Iran, ferito il figlio di Khamenei: è l'erede designato. L'Assemblea degli Esperti va al voto per la nomina della Guida suprema
La scelta dovrà rispettare il principio del vilayat-e faqih
sabato 7 marzo 2026
A meno di una settimana dalla morte dell'ayatollah Ali Khamenei, la sua successione resta ancora un rebus, nonostante la costituzione iraniana preveda tempi brevi per la nomina della nuova Guida Suprema.

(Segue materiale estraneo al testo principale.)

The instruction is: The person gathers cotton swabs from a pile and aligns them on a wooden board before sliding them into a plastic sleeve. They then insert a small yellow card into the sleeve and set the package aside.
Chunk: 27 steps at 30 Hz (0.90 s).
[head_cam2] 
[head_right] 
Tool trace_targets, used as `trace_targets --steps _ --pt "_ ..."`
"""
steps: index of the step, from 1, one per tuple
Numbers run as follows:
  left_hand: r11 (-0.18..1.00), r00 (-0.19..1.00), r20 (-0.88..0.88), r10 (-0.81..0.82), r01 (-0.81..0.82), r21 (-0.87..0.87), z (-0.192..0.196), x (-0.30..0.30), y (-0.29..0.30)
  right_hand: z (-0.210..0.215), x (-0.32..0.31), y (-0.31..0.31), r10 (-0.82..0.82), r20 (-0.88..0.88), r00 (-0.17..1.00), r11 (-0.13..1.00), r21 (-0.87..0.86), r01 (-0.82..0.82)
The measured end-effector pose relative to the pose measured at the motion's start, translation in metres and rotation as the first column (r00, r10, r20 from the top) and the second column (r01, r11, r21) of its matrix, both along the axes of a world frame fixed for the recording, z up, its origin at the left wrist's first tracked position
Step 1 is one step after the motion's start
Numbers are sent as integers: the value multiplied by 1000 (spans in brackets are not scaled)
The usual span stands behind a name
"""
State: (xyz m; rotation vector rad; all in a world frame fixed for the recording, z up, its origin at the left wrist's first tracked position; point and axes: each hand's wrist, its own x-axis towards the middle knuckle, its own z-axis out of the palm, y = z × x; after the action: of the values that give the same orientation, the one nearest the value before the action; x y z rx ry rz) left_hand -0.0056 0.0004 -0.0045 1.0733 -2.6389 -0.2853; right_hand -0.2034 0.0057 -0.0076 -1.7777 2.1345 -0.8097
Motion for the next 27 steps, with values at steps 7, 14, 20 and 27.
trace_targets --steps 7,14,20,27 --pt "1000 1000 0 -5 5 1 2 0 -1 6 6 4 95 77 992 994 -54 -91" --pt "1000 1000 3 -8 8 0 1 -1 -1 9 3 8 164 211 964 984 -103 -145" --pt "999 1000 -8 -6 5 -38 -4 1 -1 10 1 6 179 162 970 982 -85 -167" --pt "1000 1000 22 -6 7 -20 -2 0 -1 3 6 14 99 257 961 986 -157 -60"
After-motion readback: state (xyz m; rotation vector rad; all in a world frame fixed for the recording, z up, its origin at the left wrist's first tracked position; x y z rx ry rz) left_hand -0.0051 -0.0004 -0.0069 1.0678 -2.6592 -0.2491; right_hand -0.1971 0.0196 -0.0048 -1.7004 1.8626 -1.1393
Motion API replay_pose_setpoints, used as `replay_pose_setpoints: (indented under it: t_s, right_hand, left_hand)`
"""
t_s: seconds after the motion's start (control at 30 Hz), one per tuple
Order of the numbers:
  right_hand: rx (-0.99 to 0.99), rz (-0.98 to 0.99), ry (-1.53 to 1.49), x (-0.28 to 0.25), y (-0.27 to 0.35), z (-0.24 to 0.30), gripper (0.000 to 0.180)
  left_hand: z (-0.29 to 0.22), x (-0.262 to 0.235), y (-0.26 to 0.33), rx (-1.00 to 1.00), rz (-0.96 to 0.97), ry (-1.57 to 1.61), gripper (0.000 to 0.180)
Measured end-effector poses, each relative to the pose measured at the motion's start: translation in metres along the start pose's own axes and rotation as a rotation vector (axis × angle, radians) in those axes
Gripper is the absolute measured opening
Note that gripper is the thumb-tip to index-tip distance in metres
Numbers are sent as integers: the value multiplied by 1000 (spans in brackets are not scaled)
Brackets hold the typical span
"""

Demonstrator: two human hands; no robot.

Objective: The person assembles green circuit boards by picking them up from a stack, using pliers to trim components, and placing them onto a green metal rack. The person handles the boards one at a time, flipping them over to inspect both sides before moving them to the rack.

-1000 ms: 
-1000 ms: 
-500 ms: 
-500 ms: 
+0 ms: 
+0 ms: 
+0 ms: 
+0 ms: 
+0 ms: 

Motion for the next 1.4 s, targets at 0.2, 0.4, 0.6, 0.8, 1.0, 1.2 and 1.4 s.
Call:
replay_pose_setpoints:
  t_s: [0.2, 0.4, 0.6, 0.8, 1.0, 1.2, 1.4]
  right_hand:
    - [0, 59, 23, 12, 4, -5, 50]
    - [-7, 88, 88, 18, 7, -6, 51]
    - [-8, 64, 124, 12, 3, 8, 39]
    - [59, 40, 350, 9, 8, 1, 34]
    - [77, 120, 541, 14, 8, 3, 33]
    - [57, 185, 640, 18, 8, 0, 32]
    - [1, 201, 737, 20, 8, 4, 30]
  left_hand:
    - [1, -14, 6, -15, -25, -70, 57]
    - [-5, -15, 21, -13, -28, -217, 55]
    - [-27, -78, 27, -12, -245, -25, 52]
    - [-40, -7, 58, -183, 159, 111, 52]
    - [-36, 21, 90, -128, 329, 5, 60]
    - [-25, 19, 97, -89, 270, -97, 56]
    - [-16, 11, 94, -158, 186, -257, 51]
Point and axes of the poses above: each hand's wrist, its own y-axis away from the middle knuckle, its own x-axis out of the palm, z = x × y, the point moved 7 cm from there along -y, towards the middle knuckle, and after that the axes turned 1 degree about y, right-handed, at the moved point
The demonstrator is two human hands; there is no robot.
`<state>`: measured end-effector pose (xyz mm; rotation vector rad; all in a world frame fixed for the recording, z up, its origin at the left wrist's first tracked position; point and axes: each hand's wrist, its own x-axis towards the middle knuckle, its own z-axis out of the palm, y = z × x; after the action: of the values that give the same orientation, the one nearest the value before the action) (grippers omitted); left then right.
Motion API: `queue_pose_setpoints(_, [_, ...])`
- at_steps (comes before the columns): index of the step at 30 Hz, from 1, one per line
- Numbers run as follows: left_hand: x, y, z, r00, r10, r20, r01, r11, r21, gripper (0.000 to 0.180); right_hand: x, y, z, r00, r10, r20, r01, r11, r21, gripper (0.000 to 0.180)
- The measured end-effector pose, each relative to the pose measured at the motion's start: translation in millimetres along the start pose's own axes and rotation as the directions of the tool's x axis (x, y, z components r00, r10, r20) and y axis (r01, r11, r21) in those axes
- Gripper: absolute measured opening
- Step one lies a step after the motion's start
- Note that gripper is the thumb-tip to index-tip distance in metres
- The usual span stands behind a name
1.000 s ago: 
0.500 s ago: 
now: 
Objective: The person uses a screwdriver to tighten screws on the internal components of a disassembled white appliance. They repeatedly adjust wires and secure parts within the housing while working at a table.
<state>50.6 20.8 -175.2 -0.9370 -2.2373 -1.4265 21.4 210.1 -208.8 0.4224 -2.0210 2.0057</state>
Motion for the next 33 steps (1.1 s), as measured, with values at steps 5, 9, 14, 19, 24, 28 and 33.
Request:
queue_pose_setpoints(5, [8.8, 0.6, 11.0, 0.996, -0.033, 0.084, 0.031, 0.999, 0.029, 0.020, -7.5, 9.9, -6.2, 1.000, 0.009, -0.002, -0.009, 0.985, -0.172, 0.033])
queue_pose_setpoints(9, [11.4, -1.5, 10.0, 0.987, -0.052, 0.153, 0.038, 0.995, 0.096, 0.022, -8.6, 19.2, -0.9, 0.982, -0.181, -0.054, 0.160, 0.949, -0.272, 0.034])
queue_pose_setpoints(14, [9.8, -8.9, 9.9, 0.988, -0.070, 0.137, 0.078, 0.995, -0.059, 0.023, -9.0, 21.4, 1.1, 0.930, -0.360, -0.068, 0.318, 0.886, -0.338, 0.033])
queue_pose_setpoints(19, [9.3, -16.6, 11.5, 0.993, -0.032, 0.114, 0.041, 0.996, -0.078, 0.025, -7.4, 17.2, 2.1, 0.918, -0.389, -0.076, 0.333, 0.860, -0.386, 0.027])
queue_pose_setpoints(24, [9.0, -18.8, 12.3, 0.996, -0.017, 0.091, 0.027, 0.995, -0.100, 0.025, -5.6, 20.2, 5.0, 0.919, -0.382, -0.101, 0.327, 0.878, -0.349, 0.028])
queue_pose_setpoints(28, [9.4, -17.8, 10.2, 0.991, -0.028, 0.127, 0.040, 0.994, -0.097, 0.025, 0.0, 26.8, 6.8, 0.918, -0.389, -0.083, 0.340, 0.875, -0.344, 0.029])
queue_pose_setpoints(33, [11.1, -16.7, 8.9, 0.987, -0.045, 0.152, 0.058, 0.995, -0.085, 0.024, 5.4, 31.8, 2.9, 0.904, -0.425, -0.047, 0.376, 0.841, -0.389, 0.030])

Formalmente, la scelta spetta all'Assemblea degli Esperti, un organo di 88 religiosi, ma nell'attuale fase di crisi, la decisione finale sarà una prova di forza tra chi vuole blindare il regime attraverso il figlio dell'ex guida religiosa e chi, temendo rivolte interne o il collasso, spinge per una guida più collegiale o moderata. La riunione degli esperti che dovranno scegliere il nuovo leader potrebbe tenersi entro il fine settimana, ha annunciato un membro del consiglio, l'ayatollah Hossein Mozaffari. E mentre i media vicini all'opposizione hanno indicato giorni fa Mojtaba, secondogenito di Ali Khamenei, come il successore già scelto, il fronte delle figure più riformiste e pragmatiche cerca di ritagliarsi uno spazio per evitare una deriva dinastica che molti, all'interno dello stesso regime, guardano con sospetto.